Top of Provided material

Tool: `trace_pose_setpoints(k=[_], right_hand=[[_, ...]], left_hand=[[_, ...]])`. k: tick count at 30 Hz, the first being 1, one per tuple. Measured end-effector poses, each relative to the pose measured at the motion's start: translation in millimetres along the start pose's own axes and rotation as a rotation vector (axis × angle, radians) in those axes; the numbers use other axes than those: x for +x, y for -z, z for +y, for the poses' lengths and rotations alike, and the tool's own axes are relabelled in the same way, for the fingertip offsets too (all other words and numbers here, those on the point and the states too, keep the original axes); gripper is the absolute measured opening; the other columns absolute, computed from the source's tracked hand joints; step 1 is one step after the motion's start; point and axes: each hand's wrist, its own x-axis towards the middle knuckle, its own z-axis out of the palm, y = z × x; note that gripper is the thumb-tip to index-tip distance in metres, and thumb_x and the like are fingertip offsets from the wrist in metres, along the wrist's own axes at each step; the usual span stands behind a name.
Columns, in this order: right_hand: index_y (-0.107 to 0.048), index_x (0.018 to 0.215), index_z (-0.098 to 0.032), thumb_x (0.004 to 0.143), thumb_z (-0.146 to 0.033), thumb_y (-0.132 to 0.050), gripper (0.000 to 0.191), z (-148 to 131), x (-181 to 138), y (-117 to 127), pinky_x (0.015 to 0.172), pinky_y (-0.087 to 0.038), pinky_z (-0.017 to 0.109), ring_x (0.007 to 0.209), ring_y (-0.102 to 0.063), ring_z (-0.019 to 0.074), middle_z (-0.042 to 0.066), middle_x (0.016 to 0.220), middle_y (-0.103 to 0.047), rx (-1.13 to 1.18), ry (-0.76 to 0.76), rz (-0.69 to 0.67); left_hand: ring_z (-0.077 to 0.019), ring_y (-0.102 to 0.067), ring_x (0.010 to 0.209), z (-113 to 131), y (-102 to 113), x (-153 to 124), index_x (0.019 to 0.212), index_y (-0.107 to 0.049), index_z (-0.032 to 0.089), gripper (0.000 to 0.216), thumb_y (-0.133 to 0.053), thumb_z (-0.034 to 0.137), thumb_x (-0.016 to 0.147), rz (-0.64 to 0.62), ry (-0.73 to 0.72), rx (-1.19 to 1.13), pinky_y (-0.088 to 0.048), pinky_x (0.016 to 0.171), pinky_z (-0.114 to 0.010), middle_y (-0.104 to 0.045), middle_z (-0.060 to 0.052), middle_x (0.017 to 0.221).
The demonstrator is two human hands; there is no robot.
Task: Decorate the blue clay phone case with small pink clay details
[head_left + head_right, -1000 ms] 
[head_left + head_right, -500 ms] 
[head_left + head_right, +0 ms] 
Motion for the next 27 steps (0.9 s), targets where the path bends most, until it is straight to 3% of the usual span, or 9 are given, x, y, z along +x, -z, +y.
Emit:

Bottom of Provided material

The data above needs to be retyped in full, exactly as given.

◆ Response area
Tool: `trace_pose_setpoints(k=[_], right_hand=[[_, ...]], left_hand=[[_, ...]])`. k: tick count at 30 Hz, the first being 1, one per tuple. Measured end-effector poses, each relative to the pose measured at the motion's start: translation in millimetres along the start pose's own axes and rotation as a rotation vector (axis × angle, radians) in those axes; the numbers use other axes than those: x for +x, y for -z, z for +y, for the poses' lengths and rotations alike, and the tool's own axes are relabelled in the same way, for the fingertip offsets too (all other words and numbers here, those on the point and the states too, keep the original axes); gripper is the absolute measured opening; the other columns absolute, computed from the source's tracked hand joints; step 1 is one step after the motion's start; point and axes: each hand's wrist, its own x-axis towards the middle knuckle, its own z-axis out of the palm, y = z × x; note that gripper is the thumb-tip to index-tip distance in metres, and thumb_x and the like are fingertip offsets from the wrist in metres, along the wrist's own axes at each step; the usual span stands behind a name.
Columns, in this order: right_hand: index_y (-0.107 to 0.048), index_x (0.018 to 0.215), index_z (-0.098 to 0.032), thumb_x (0.004 to 0.143), thumb_z (-0.146 to 0.033), thumb_y (-0.132 to 0.050), gripper (0.000 to 0.191), z (-148 to 131), x (-181 to 138), y (-117 to 127), pinky_x (0.015 to 0.172), pinky_y (-0.087 to 0.038), pinky_z (-0.017 to 0.109), ring_x (0.007 to 0.209), ring_y (-0.102 to 0.063), ring_z (-0.019 to 0.074), middle_z (-0.042 to 0.066), middle_x (0.016 to 0.220), middle_y (-0.103 to 0.047), rx (-1.13 to 1.18), ry (-0.76 to 0.76), rz (-0.69 to 0.67); left_hand: ring_z (-0.077 to 0.019), ring_y (-0.102 to 0.067), ring_x (0.010 to 0.209), z (-113 to 131), y (-102 to 113), x (-153 to 124), index_x (0.019 to 0.212), index_y (-0.107 to 0.049), index_z (-0.032 to 0.089), gripper (0.000 to 0.216), thumb_y (-0.133 to 0.053), thumb_z (-0.034 to 0.137), thumb_x (-0.016 to 0.147), rz (-0.64 to 0.62), ry (-0.73 to 0.72), rx (-1.19 to 1.13), pinky_y (-0.088 to 0.048), pinky_x (0.016 to 0.171), pinky_z (-0.114 to 0.010), middle_y (-0.104 to 0.045), middle_z (-0.060 to 0.052), middle_x (0.017 to 0.221).
The demonstrator is two human hands; there is no robot.
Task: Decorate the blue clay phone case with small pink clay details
[head_left + head_right, -1000 ms] 
[head_left + head_right, -500 ms] 
[head_left + head_right, +0 ms] 
Motion for the next 27 steps (0.9 s), targets where the path bends most, until it is straight to 3% of the usual span, or 9 are given, x, y, z along +x, -z, +y.
Emit:

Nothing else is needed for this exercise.